Entitled: Watchmen

watchmen opening

The opening titles of Watchmen, set to Bob Dylan’s The Times They Are A-Changin’, serve as both prologue, and multiple meta-references to a skewed history of the 20th Century, ushered in by real-life costumed crime-fighters.

The sequence incorporates floating titles over director Zack Snyder’s stylised time lapse slide show, spanning the 1930’s to 1985. Vintage vigilantes step out of the shadows, ushering in a new atomic age of grimmer, cold war “hooded justice”. Snyder said:

From the very beginning, I wanted to do a cool title sequence for the movie…I literally went to the beginning of the movie and started drawing (storyboards). I was pretty positive it was going to be (to) The Times They Are A-Changin’. Then it started to take shape for me as we really find out where we are in the world, and that’s how that sequence came about, tracing the alternative history.”

Animation and  titles company yU+Co had to then integrate titles into this six minute sequence in an organic fashion. Adapting the yellow of the original strip’s title, they had typography float in 3D within each short scene. Almost every vignette features photography or a television, cementing the incorporation of these heightened characters in a changing world, sometimes altering already well known iconic moments in history.

One of the most obvious is Sally Jupiter’s image painted on the aircraft that drops the A-bomb on Hiroshima, instead of naming it Enola Gay. At one point Snyder had intended The Comedian to hoist Old Glory over Mt Suribachi in Iwo Jima, instead of the Marines.

I love the cleverness in altering the famous VJ Day celebration photograph in New York’s Times Square, where Silhouette replaces a sailor kissing a nurse. The real photograph was taken by Alfred Eisenstaedt. He had his eye on a sailor (in black uniform) weave down the street, kissing every woman in his path. Eisenstaedt focused on a white uniformed nurse, and, sure enough, the sailor kissed her, providing a perfect contrast in the sea of bodies and ticker tape.  In the titles, Silhouette’s black clad frame replaces a white uniformed sailor, who starts toward the nurse then weaves away.

Shorty afterward, images perfectly match Dylan’s admonishing lyric – a crime scene photographer flashes on the unfortunate women, brutally murdered in their bed, “lesbian whores” scrawled in blood on the wall. The lyrics plead, “Don’t criticise what you don’t understand.”

Then of course there is the later incorporation of the Watchmen into pop culture – Andy Warhol unveiling his Nite Owl  piece in place of Marilyn Monroe; Ozymandias hobnobbing with Jagger and Bowie at Studio 54.

It is the very beginning that seems almost prescient for Snyder, currently directing the new Superman Vs Batman.
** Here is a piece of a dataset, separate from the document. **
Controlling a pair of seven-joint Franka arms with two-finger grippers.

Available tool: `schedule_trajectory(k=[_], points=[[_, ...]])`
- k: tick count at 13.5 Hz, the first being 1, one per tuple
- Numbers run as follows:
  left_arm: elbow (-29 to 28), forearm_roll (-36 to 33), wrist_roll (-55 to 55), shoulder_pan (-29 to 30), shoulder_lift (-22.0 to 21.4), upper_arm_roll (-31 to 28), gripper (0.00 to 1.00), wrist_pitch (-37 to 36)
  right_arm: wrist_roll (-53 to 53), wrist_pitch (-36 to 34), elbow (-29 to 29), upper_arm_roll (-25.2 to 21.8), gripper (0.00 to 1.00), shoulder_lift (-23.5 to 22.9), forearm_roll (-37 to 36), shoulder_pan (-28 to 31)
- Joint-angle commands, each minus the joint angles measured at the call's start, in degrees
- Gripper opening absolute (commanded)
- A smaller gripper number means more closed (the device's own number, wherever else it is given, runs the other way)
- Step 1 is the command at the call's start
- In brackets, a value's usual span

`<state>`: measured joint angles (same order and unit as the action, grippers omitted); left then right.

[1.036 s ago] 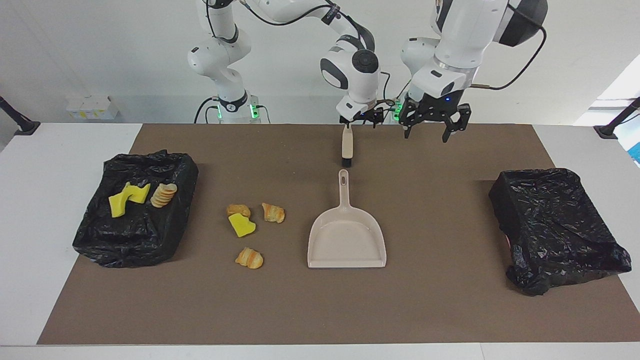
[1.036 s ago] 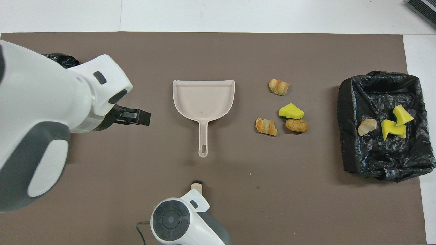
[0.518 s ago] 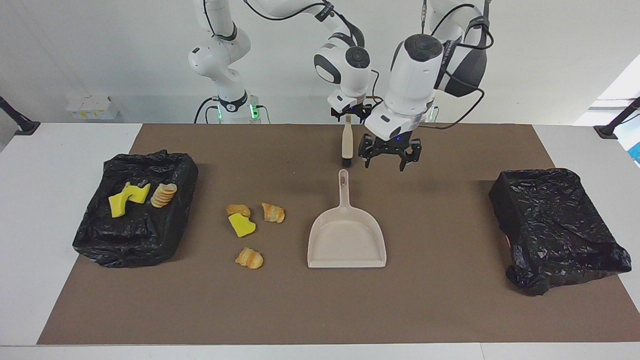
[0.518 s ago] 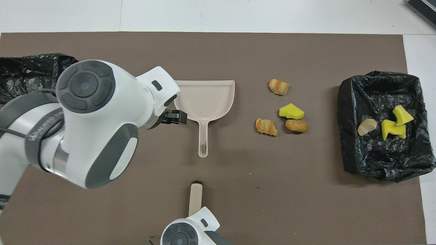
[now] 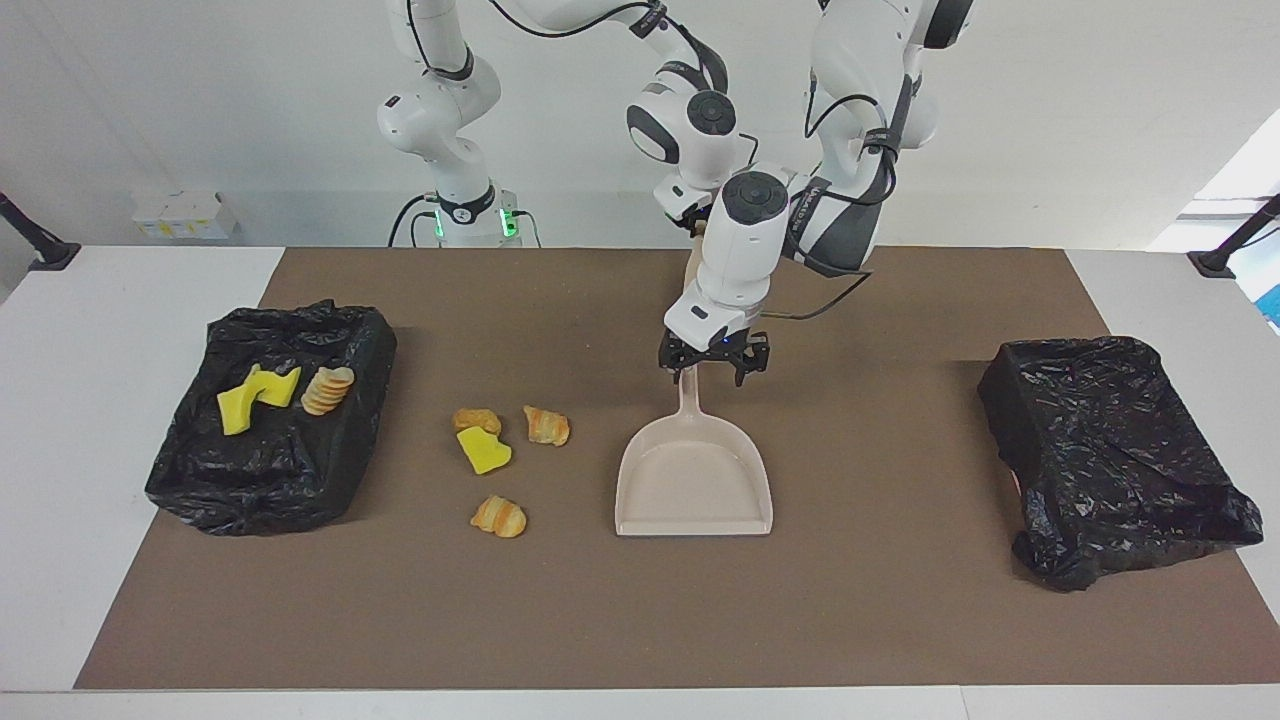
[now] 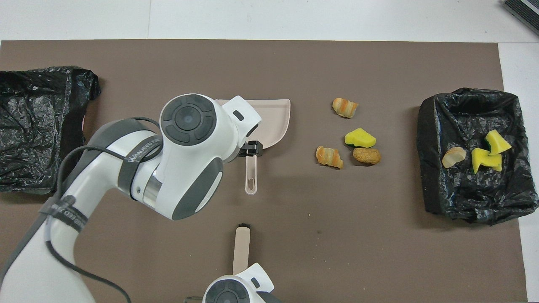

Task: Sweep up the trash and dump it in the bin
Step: 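Grasp the dustpan handle with the left gripper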

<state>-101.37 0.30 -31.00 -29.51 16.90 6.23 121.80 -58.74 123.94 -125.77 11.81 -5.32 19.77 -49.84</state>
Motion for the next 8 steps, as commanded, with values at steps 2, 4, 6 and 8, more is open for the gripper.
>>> schedule_trajectory(k=[2, 4, 6, 8], points=[[-2.34, -0.56, -0.81, -0.55, -0.9, -0.78, 1.0, 2.83, 0.46, -6.05, 0.61, -0.2, 0.0, 2.15, 1.42, 0.98], [-2.34, -0.56, -0.73, -0.63, 0.14, -0.78, 1.0, 4.49, 0.46, -12.82, 0.35, -0.38, 0.0, 5.22, 0.8, 2.2], [-2.43, -0.56, -0.64, -0.72, 0.5, -0.69, 1.0, 5.12, 0.55, -20.37, 0.44, -0.38, 0.0, 9.6, 0.19, 4.92], [-2.69, -0.83, -0.81, -1.94, 2.34, -0.78, 1.0, 5.55, 1.6, -26.71, 0.61, -0.38, 0.0, 13.91, -2.0, 7.82]])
As the first Nite Owl punches out a stick up man, a well to do couple exit the back door of “Gotham Opera House”, showing a production of Die Fledermaus – the very production Christopher Nolan chose over Zorro for a young Bruce Wayne and his parents to go see on a fateful night in his Batman Begins. To add a further meta-twist and wink, pasted to the wall are posters for Bob Kane and Bill Finger’s Batman #1. The suggestion is that Nite Owl replaces Batman, as young Bruce Wayne is never orphaned.